Publication year - 1991
Publication title -
hepatology
Language(s) - English
Resource type - Journals
SCImago Journal Rank - 5.488
H-Index - 361
eISSN - 1527-3350
pISSN - 0270-9139
DOI - 10.1002/hep.1840130318
Subject(s) - lactate dehydrogenase , hepatocyte , cold storage , viaspan , viability assay , chemistry , membrane permeability , transplantation , biochemistry , andrology , biology , cell , membrane , in vitro , medicine , enzyme , horticulture
Hepatocyte suspensions provide a rapid method to determine how hypothermic storage affects liver cell metabolism and viability. Using these studies, improved methods of hypothermic liver preservation for transplantation may be developed. In this study, rat hepatocytes were cold‐stored for up to 7 days in University of Wisconsin liver preservation solution. At the end of each day of storage hepatocytes were resuspended in Krebs‐Henseleit buffer or tissueculture medium (Liebovitz‐15; Fischer's; modified Fischer's, which was similar to Fischer's but with glycine and cysteine added; or Waymouth's medium). Hepatocyte viability was assessed by rewarming and oxygenating the suspensions and measuring the percentage of leakage of lactate dehydrogenase from the cells, the cellular concentration of potassium and the stimulation of respiration by succinate, all measures of plasma membrane integrity.

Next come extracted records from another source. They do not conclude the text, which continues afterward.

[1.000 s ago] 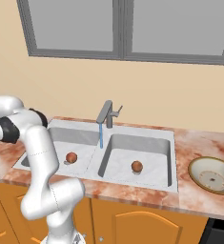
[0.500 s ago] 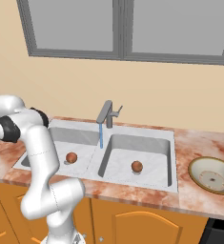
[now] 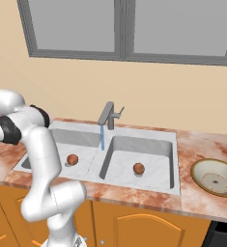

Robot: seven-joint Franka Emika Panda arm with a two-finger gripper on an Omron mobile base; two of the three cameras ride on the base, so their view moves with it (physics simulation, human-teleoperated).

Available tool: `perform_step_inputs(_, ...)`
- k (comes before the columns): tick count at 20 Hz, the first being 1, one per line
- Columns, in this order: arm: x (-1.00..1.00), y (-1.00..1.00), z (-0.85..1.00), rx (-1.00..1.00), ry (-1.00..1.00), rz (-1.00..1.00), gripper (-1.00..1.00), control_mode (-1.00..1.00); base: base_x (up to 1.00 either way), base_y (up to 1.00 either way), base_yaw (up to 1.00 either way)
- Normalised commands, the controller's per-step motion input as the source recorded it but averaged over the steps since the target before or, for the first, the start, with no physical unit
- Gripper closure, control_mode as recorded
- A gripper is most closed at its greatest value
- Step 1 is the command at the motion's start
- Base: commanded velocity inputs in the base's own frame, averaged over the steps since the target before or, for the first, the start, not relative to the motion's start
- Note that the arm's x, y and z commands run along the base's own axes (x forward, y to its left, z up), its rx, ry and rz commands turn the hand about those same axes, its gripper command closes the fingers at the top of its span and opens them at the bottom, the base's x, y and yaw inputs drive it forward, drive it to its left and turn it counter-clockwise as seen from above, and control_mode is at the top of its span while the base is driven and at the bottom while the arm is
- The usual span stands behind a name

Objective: Pick the onions from the sink and place them in one bowl. Place the mushroom in the other bowl. Then turn off the sink faucet.

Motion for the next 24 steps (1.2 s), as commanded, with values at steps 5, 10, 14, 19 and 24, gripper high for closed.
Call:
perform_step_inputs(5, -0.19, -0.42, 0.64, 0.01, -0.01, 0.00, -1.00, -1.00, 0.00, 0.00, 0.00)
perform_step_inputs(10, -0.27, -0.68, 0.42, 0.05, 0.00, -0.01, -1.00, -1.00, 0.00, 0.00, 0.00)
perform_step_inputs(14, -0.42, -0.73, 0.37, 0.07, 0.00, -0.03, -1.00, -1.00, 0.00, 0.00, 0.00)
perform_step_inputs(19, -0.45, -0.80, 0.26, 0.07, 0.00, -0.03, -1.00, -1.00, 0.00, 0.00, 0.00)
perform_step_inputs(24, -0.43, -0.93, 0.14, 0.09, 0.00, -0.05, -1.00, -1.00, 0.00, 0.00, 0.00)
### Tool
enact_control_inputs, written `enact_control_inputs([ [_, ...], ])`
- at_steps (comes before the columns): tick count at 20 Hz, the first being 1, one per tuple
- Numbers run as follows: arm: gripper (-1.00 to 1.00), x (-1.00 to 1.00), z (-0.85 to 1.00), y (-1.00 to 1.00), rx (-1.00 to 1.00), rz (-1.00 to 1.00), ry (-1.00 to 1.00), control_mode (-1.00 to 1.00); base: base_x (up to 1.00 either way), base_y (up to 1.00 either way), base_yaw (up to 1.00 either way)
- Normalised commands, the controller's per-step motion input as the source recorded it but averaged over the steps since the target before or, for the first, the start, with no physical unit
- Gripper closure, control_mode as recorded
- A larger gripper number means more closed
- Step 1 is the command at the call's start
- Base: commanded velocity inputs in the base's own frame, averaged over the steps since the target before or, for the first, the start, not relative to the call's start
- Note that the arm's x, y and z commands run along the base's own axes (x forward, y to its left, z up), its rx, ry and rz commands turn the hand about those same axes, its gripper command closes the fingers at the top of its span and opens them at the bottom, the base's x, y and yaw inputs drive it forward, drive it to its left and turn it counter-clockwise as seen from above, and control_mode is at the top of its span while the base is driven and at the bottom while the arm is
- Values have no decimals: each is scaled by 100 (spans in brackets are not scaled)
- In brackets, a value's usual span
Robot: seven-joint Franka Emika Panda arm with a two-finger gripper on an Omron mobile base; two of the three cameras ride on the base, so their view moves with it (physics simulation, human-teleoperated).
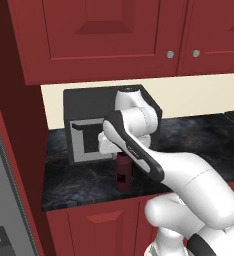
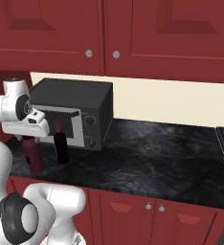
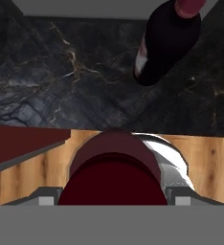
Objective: There is a wine glass and glass cup on the dining counter. Place the wine bottle next to the wine glass and the juice bottle next to the glass cup.
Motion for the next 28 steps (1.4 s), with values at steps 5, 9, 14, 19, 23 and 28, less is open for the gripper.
enact_control_inputs([
  [5, 100, -14, 7, -12, 1, 0, 0, -100, 0, 0, 0],
  [9, 100, -1, 0, -2, 0, 0, 0, -100, 0, 0, 0],
  [14, 100, 0, 0, 0, 0, 0, 0, -100, 0, 0, 0],
  [19, 100, 0, 0, 0, 0, 0, 0, -100, 0, 0, 0],
  [23, 100, 0, 0, 0, 0, 0, 0, 100, -1, 0, 0],
  [28, 100, 0, 0, 0, 0, 0, 0, 100, -29, 2, 0],
])
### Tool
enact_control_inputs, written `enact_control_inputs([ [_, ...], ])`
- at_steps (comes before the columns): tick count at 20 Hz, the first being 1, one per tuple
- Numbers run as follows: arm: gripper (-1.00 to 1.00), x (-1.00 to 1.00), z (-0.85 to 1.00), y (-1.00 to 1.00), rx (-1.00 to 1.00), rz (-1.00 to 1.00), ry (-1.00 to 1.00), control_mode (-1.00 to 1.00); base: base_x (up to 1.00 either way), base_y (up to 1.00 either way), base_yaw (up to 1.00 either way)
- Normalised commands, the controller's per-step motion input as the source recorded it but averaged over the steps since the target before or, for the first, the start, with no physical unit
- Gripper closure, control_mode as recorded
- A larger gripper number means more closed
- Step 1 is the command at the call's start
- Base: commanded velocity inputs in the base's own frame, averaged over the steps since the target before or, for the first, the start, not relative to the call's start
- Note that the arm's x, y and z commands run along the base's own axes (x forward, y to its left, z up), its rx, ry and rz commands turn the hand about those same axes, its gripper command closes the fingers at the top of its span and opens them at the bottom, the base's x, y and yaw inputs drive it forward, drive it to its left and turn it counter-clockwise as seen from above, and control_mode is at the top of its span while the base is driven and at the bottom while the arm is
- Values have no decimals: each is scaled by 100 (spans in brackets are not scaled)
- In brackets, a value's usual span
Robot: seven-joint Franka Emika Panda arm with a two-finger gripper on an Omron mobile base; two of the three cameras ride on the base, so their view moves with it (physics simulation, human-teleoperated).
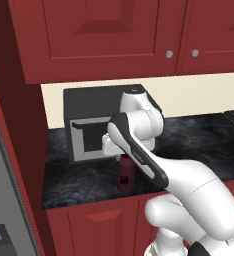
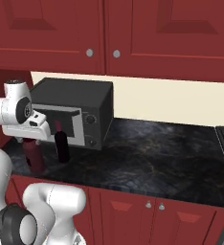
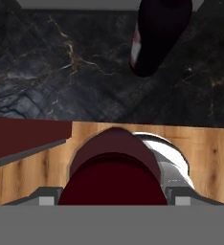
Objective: There is a wine glass and glass cup on the dining counter. Place the wine bottle next to the wine glass and the juice bottle next to the glass cup.
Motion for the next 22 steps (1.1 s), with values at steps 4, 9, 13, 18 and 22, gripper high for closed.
enact_control_inputs([
  [4, 100, 0, 0, 0, 0, 0, 0, 100, -54, 1, 0],
  [9, 100, 0, 0, 0, 0, 0, 0, 100, -64, 0, -5],
  [13, 100, 0, 0, 0, 0, 0, 0, 100, -34, 1, -67],
  [18, 100, 0, 0, 0, 0, 0, 0, 100, 0, 0, -96],
  [22, 100, 0, 0, 0, 0, 0, 0, 100, 0, 0, -98],
])
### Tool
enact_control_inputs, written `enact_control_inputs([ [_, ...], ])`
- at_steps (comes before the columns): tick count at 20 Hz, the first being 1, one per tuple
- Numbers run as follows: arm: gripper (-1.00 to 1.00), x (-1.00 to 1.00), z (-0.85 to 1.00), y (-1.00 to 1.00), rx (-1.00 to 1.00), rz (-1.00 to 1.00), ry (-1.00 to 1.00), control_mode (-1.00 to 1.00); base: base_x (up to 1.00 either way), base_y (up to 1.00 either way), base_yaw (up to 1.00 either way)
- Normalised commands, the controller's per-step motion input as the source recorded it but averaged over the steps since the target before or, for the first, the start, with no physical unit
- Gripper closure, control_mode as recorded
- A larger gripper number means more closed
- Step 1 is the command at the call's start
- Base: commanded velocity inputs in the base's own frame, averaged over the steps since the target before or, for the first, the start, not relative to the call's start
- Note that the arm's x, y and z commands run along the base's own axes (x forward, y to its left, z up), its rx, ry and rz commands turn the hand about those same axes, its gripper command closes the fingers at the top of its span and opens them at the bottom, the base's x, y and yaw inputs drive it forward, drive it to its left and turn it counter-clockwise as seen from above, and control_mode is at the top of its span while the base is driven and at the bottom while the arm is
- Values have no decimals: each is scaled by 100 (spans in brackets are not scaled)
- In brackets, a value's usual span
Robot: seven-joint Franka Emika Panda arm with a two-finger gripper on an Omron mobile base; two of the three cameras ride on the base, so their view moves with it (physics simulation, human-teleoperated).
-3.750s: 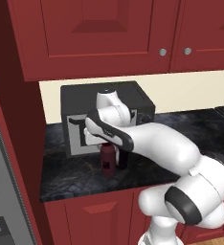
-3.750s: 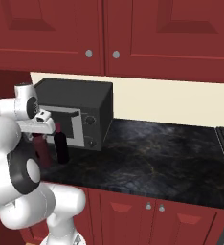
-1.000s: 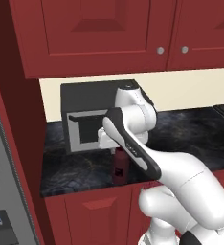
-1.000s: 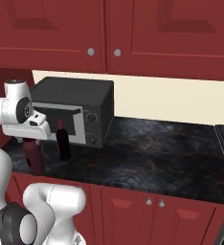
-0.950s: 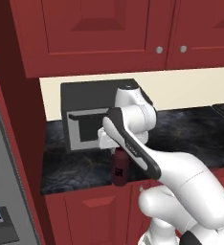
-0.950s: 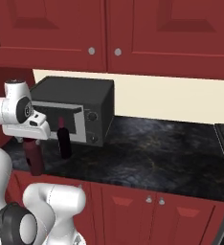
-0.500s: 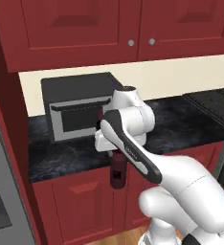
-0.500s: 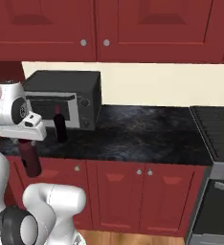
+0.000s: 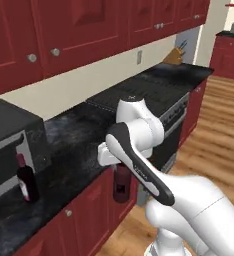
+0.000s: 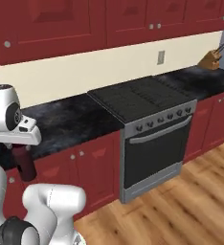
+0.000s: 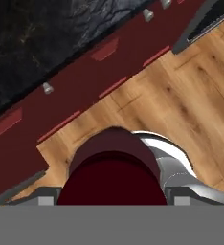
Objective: There is a wine glass and glass cup on the dining counter. Place the wine bottle next to the wine glass and the juice bottle next to the glass cup.
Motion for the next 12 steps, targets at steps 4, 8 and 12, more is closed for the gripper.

Additionally, concentrations of ATP and glutathione after rewarming and reoxygenation in the various resuspension media were measured. Hepatocyte permeability to lactate dehydrogenase did not increase during cold storage of 1 to 7 days (7.2% ± 2% leakage), indicating that most of the hepatocytes remained viable during cold storage. However, when rewarmed, loss of viability (leakage of lactate dehydrogenase) was dependent on the composition of the resuspension media. In Krebs‐Henseleit buffer, viability was reduced after 2 and 3 days of storage (lactate dehydrogenase leakage on rewarming = 70% to 90%). Leakage of lactate dehydrogenase was reduced significantly after resuspension in tissue‐culture media. After 6 days of storage, lactate dehydrogenase leakage from hepatocytes stored in Liebovitz‐15 or modified Fischer's was only about 30%. Other measures of membrane permeability–loss of potassium and succinate stimulation of respiration – correlated with lactate dehydrogenase release. Our results show that cold‐stored hepatocytes are sensitized to reperfusion injury, which can be suppressed when an appropriate resuspension medium is used for rewarming the cells. Resuspension in an appropriate medium showed that hepatocyte viability can be maintained for up to 6 days in cold storage. (H EPATOLOGY 1991;13:500–508.)